-- Prompt --
The response should contain all of the data below, reproduced exactly, and no pictures.

-- Collected data --
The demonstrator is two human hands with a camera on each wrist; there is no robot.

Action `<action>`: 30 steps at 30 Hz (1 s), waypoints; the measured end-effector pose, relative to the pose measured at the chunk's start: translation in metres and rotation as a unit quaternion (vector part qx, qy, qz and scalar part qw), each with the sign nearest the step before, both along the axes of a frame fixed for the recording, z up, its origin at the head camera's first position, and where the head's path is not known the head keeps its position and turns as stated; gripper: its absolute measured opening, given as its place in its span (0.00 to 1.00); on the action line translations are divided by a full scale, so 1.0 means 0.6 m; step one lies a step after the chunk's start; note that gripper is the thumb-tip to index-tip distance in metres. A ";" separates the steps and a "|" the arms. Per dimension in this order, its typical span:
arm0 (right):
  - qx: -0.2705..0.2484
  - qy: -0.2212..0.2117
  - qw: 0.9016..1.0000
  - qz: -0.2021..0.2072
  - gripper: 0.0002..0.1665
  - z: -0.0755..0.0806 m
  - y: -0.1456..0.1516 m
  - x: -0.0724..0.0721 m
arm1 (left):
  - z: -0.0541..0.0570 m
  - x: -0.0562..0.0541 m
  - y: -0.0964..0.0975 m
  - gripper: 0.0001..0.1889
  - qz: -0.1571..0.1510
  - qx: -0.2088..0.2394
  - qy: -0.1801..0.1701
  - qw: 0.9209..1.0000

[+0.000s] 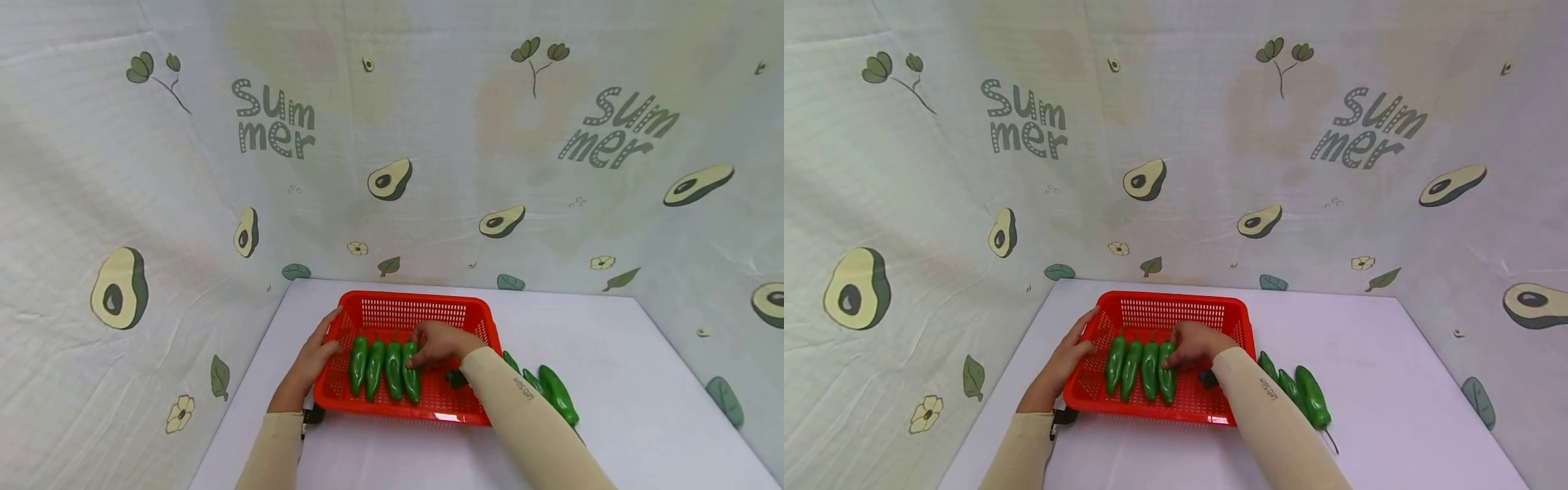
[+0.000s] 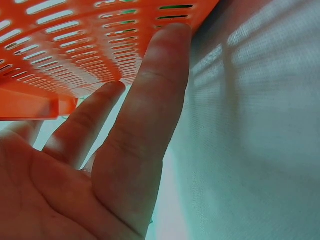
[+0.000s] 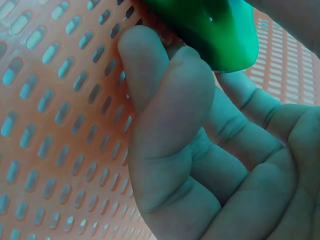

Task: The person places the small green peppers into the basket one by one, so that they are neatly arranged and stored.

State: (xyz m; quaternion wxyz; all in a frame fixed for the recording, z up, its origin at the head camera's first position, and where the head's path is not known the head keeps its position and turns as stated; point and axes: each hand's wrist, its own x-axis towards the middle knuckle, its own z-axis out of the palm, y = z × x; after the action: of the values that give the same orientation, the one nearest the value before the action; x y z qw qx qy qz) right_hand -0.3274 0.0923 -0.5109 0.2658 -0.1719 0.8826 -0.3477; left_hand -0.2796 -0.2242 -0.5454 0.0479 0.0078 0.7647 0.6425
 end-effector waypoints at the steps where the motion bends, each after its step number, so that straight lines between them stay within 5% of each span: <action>1: 0.001 0.001 1.000 -0.001 0.27 0.000 0.000 0.000 | 0.000 -0.001 0.000 0.42 -0.001 0.000 0.001 1.000; 30: 0.005 0.006 1.000 -0.015 0.28 -0.007 0.001 0.001 | -0.002 0.000 -0.002 0.43 -0.003 0.007 0.005 1.000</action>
State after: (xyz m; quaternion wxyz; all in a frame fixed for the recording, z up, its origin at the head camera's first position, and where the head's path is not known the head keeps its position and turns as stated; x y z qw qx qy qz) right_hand -0.3269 0.0928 -0.5150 0.2561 -0.1590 0.8884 -0.3463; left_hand -0.2798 -0.2253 -0.5465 0.0457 0.0140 0.7603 0.6478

-- Result of the exercise --
The demonstrator is two human hands with a camera on each wrist; there is no robot.

Action `<action>`: 30 steps at 30 Hz (1 s), waypoints; the measured end-effector pose, relative to the pose measured at the chunk's start: translation in metres and rotation as a unit quaternion (vector part qx, qy, qz and scalar part qw), each with the sign nearest the step before, both along the axes of a frame fixed for the recording, z up, its origin at the head camera's first position, and where the head's path is not known the head keeps its position and turns as stated; gripper: its absolute measured opening, given as its place in its span (0.00 to 1.00); on the action line translations are divided by a full scale, so 1.0 means 0.6 m; step one lies a step after the chunk's start; note that gripper is the thumb-tip to index-tip distance in metres. A ";" separates the steps and a "|" the arms. Per dimension in this order, its typical span:
arm0 (right):
  - qx: -0.2705..0.2484
  - qy: -0.2212..0.2117
  - qw: 0.9016..1.0000
  - qz: -0.2021..0.2072
  - gripper: 0.0002..0.1665
  - z: -0.0755..0.0806 m
  - y: -0.1456..0.1516 m
  - x: -0.0724..0.0721 m
arm1 (left):
  - z: -0.0541..0.0570 m
  - x: -0.0562..0.0541 m
  - y: -0.0964..0.0975 m
  - gripper: 0.0001..0.1889
  - qz: -0.1571..0.1510
  - qx: -0.2088..0.2394
  - qy: -0.1801..0.1701
  - qw: 0.9209..1.0000

[+0.000s] 
[+0.000s] 
[+0.000s] 

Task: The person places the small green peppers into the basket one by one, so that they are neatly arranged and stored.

State: (xyz m; quaternion wxyz; all in a frame fixed for the recording, z up, its origin at the head camera's first position, and where the head's path is not known the head keeps its position and turns as stated; point and axes: each hand's wrist, its own x-axis towards the middle knuckle, its own z-axis out of the palm, y = z × x; after the action: of the values that give the same orientation, the one nearest the value before the action; x y z qw qx qy qz) right_hand -0.3274 0.0923 -0.5109 0.2658 -0.1719 0.8826 -0.3477; left_hand -0.2796 -0.2242 -0.5454 0.0479 0.0078 0.7647 0.6425
 end-effector waypoints at the steps where the motion bends, each after its step number, so that straight lines between them stay within 5% of each span: <action>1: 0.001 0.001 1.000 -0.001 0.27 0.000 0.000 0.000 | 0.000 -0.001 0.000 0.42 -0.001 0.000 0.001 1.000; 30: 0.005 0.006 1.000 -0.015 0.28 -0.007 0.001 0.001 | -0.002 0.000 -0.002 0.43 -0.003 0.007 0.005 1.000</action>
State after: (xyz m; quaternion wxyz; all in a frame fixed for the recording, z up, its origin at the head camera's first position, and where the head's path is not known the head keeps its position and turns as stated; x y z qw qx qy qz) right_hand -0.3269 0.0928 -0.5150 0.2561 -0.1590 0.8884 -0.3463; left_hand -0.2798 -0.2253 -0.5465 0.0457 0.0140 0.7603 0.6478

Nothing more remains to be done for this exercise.